CSuite
ExplainerLocal AIModelsJuly 1, 20269 min read

What is quantization? How a giant AI model fits on your laptop

A 70-billion-parameter model is a 141 GB download. You run the 43 GB copy and can't tell them apart. That's quantization.

By Atul
One model, four sizes · Llama 3.3 70B
Download size
Same model. A fifth of the file.
F16
141 GB
Q8_0
75 GB
Q4_K_M
43 GB
Q2_K
26 GB
The 4-bit version is 30% of the full file and scores within half a percent of it on standard benchmarks. Sizes from Ollama.

Meta’s Llama 3.3 70B, in the form its makers released it, is a 141 GB download. That will not fit on any laptop you can buy. Yet people run this model on MacBooks every day. They just download a different copy of it: 43 GB, less than a third the size, and in ordinary use they cannot tell the two apart.

The shrinking trick has a name, and it is quietly the most important idea in running AI on your own hardware. Nearly every “run it locally” guide you have read depends on it without stopping to explain it. This post stops to explain it. The stakes are simple: get it right and a frontier-scale model lives on the machine you already own, with no API bill and no data leaving your desk. Get it wrong and you either can’t fit the model or you cripple it.

Quantization lowers the numerical precision of a model’s weights so the same model takes far less memory. Done well, it cuts the file to roughly a quarter of its size while leaving quality almost untouched. Once you see how it works, one practical decision falls out of it, and it’s a decision you’ll make every time you download a model.

A model is a giant pile of numbers

Strip away the mystique and a language model is a giant list of numbers called weights. A 70-billion-parameter model has 70 billion of them. Each weight is a small decimal (something like 0.0413) that the model learned during training, and running the model means multiplying your input through all of them.

Every one of those numbers has to be stored, and how you store a number is a choice.

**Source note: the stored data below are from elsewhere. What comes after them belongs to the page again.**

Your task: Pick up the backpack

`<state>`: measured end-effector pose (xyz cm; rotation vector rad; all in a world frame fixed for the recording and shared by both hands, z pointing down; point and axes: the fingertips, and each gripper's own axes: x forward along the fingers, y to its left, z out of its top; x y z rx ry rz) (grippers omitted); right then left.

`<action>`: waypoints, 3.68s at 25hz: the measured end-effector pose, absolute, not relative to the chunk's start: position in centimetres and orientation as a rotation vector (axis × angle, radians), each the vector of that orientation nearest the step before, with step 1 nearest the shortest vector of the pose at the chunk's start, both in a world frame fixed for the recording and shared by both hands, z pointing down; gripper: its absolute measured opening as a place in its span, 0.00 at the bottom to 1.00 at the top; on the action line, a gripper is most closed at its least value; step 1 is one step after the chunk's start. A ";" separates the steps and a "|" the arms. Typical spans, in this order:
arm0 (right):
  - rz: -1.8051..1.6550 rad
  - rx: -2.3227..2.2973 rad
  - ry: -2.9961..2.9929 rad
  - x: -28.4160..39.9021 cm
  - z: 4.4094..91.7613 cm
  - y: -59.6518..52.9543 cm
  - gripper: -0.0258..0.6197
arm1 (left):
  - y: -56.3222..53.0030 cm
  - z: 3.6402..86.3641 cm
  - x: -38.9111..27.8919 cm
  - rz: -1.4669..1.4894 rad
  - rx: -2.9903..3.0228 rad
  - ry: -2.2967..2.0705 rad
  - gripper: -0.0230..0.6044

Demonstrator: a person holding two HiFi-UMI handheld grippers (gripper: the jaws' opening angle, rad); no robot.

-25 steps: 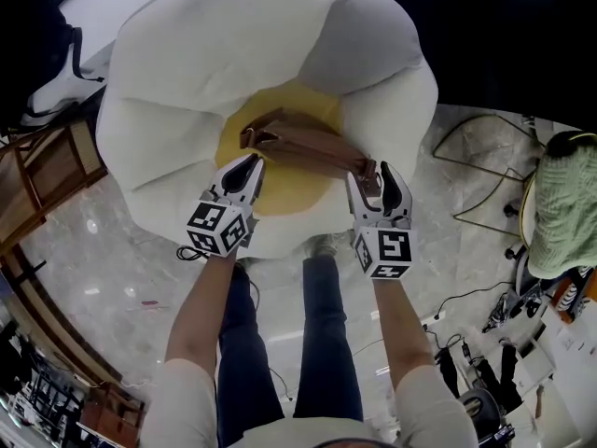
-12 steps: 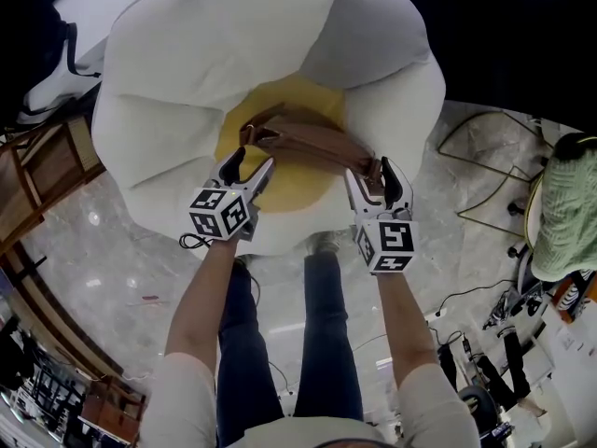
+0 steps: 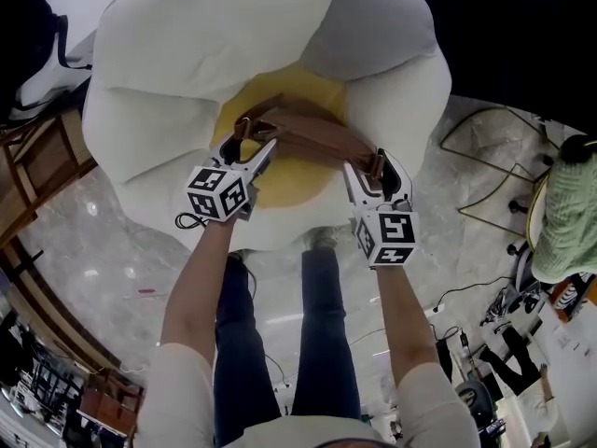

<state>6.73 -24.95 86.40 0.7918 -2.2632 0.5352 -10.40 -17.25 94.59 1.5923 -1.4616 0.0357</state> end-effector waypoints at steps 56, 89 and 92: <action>0.461 1.033 -2.348 8.4 63.9 -23.9 0.29 | -17.4 69.6 -9.3 0.212 1.798 -1.540 0.27; 0.421 1.162 -2.489 11.9 38.5 -16.7 0.29 | -12.1 42.6 -6.7 0.284 1.940 -1.615 0.26; 0.400 1.178 -2.510 12.0 36.8 -16.1 0.29 | -11.6 40.8 -6.6 0.277 1.961 -1.630 0.26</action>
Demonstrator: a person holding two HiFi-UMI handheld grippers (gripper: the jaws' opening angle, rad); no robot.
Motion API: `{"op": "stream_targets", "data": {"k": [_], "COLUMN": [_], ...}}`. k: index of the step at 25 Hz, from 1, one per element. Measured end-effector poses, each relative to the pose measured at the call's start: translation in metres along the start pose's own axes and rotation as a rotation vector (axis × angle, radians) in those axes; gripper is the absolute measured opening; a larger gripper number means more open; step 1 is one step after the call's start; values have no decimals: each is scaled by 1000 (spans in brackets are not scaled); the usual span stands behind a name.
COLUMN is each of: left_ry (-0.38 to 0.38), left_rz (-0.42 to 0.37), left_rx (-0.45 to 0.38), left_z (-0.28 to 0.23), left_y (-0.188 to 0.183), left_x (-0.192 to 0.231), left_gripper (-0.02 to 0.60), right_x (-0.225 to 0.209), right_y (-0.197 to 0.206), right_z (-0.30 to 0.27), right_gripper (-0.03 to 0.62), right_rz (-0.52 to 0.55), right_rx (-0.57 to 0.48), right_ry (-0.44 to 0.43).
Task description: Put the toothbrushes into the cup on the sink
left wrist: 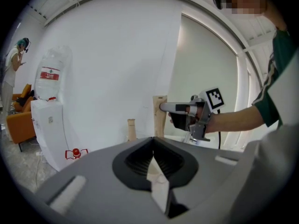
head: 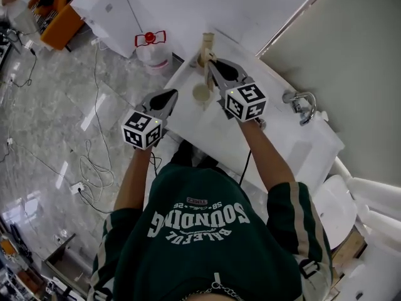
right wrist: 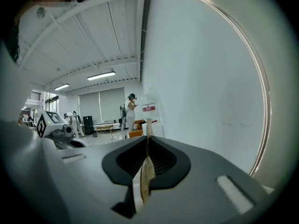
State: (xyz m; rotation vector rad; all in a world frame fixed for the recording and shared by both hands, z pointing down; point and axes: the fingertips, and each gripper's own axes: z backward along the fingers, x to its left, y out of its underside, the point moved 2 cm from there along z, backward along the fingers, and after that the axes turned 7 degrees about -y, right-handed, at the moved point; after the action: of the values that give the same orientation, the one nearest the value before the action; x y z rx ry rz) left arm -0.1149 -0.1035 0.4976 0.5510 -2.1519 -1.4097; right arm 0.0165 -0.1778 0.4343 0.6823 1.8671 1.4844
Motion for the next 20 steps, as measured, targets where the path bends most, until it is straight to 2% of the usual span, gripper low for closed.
{"op": "stream_targets", "data": {"k": [4,11,20], "left_ry": [-16,-26,6], "left_rz": [7,14,6], "left_rx": [5,19,33], "left_z": [8,14,6], "left_y": [4,9,8], "left_x": [9,20,19], "left_gripper": [52,52,52], "right_x": [-2,-5,9], "right_y": [24,60,112], "right_z": [-14,-24,-21], "right_gripper": [18,18,20], "right_rz": [-50,-36,27], "right_rx": [5,39,193], "right_ry": [-4,13,-4]}}
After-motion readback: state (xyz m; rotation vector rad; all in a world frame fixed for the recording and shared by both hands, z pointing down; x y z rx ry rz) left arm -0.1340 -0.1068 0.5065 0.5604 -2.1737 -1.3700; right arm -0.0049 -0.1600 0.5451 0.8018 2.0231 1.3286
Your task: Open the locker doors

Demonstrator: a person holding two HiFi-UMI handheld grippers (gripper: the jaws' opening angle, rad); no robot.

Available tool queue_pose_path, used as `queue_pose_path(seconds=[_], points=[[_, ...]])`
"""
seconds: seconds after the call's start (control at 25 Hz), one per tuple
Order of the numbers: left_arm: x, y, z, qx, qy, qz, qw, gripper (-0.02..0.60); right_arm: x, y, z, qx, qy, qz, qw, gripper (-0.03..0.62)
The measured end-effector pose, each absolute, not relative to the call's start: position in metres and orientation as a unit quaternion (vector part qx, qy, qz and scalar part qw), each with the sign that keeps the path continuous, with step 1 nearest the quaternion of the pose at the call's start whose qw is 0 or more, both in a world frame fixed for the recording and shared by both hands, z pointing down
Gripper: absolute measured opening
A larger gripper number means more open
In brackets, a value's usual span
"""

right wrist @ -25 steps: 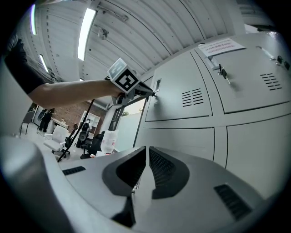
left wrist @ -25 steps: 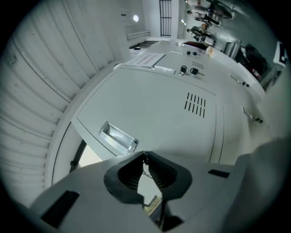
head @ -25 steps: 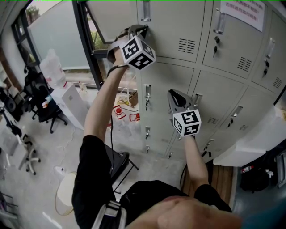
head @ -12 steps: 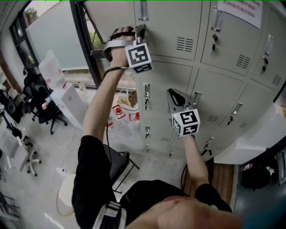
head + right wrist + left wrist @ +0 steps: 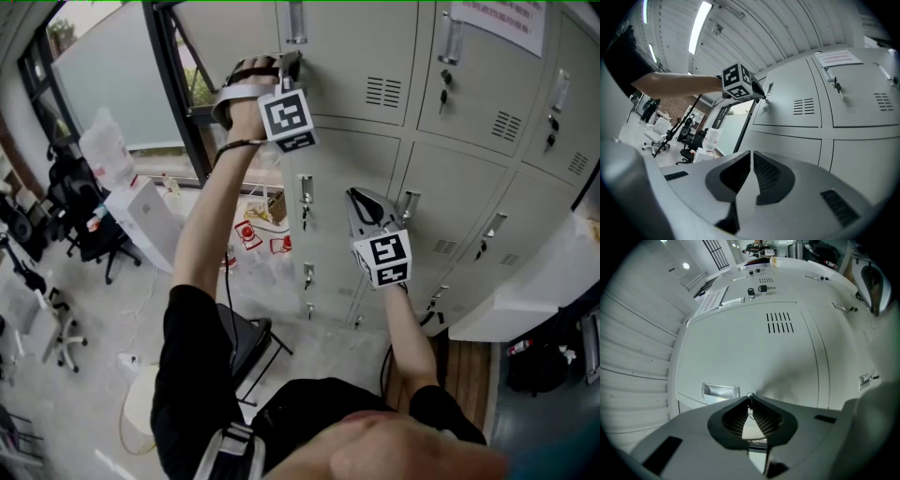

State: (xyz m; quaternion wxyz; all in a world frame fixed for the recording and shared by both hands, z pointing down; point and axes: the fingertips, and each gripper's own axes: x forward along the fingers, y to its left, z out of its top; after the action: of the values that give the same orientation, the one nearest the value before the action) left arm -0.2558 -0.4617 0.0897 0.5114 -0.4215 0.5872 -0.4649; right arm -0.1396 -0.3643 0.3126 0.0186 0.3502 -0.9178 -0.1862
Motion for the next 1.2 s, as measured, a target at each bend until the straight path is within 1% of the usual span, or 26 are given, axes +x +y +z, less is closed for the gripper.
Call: queue_pose_path(seconds=[0.12,0.2,0.36,0.52,0.68,0.76,0.8,0.96,1.08,1.2], points=[[-0.256,-0.462,0.091,-0.415,0.580,-0.474,0.516,0.036,-0.144,-0.358,0.315,0.354,-0.906,-0.228,0.045,0.022],[-0.256,-0.461,0.091,-0.415,0.573,-0.479,0.520,0.035,-0.148,-0.354,0.315,0.349,-0.905,-0.239,0.050,0.023],[-0.256,-0.461,0.091,-0.415,0.555,-0.487,0.532,0.035,-0.148,-0.353,0.315,0.344,-0.908,-0.235,0.051,0.023],[-0.256,-0.460,0.090,-0.437,0.572,-0.458,0.521,0.037,-0.148,-0.353,0.314,0.342,-0.911,-0.226,0.047,0.023],[-0.257,-0.459,0.090,-0.489,0.604,-0.402,0.484,0.038,-0.148,-0.349,0.307,0.351,-0.897,-0.263,0.062,0.023],[-0.260,-0.456,0.085,-0.523,0.625,-0.357,0.456,0.038,-0.152,-0.347,0.304,0.346,-0.896,-0.270,0.064,0.023],[-0.263,-0.454,0.082,-0.543,0.636,-0.331,0.438,0.044,-0.153,-0.346,0.303,0.344,-0.897,-0.269,0.064,0.023],[-0.271,-0.445,0.078,-0.594,0.652,-0.257,0.394,0.114,-0.157,-0.344,0.304,0.341,-0.900,-0.263,0.064,0.023],[-0.273,-0.435,0.081,-0.626,0.655,-0.206,0.370,0.120,-0.161,-0.343,0.306,0.335,-0.904,-0.256,0.064,0.023],[-0.277,-0.421,0.083,-0.671,0.656,-0.121,0.324,0.120,-0.166,-0.341,0.308,0.328,-0.909,-0.249,0.062,0.023]])
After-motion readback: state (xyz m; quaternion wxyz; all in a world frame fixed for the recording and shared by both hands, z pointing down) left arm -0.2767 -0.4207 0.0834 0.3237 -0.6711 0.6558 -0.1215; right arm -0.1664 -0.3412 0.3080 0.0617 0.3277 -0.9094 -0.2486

A computer can write a decimal with a lot of precision or a little. High precision means more digits after the point and more bits of storage per number. Low precision means fewer. The number 0.0413 might become 0.04. Close enough for most purposes, and much cheaper to keep.

That is the whole trick. Multiply a tiny saving per number by billions of numbers and it turns into tens of gigabytes. Quantization is the careful version of rounding every weight in the model to fewer bits.

A close-up of a computer memory module showing its chips.
Every weight has to live in memory to run. Quantization is the difference between a model that fits in the RAM you own and one that doesn’t. Photo by William Warby on Unsplash.

Fewer bits per number, a much smaller file

Models are usually trained at 32-bit or 16-bit precision, meaning 4 bytes or 2 bytes of storage for each weight. Quantizing drops that to 8 bits (1 byte), or 4 bits (half a byte), sometimes lower. Because the file size is just bits-per-weight multiplied by the number of weights, the arithmetic is refreshingly blunt: halve the bits, halve the file.

Hugging Face lays out the ladder in its bitsandbytes guide: a 7-billion-parameter model needs about 28 GB at 32-bit, 14 GB at 16-bit, and 3.5 GB at 4-bit. Same model, same 7 billion weights. The only thing that changed is how many bits each number gets.

Bits per number set the whole bill
Memory for a 7-billion-parameter model at each precision. Halve the bits, halve the file.
Precision
Per number
7B model
What it is
FP32
4 bytes
28 GB
Original training precision
FP16
2 bytes
14 GB
Standard “full” release
Int8
1 byte
7 GB
Halved again
4-bit
0.5 bytes
3.5 GB
Runs on a phone
Per-number sizes from Hugging Face’s bitsandbytes guide. A weight is just a number; store it in fewer bits and the model gets smaller in direct proportion.

This is why memory, not raw speed, is the gate on local AI. A weight has to sit in RAM to be used, so the quantized size is exactly what decides whether a model fits on your machine at all. It is the same math behind the 128 GB laptops that can now hold a 70B model, and the reason a phone can run a small one. Shrink the numbers and the hardware requirement shrinks with them.

One clarification, because the terms get muddled. Quantization keeps every one of the model’s weights. It only stores each in fewer bits. That makes it different from two other shrinking methods: pruning, which deletes weights the model can spare, and distillation, which trains a smaller student model to imitate a larger one. Those change what the model is. Quantization changes only how precisely it is written down, which is why the same model at 4-bit still behaves like itself.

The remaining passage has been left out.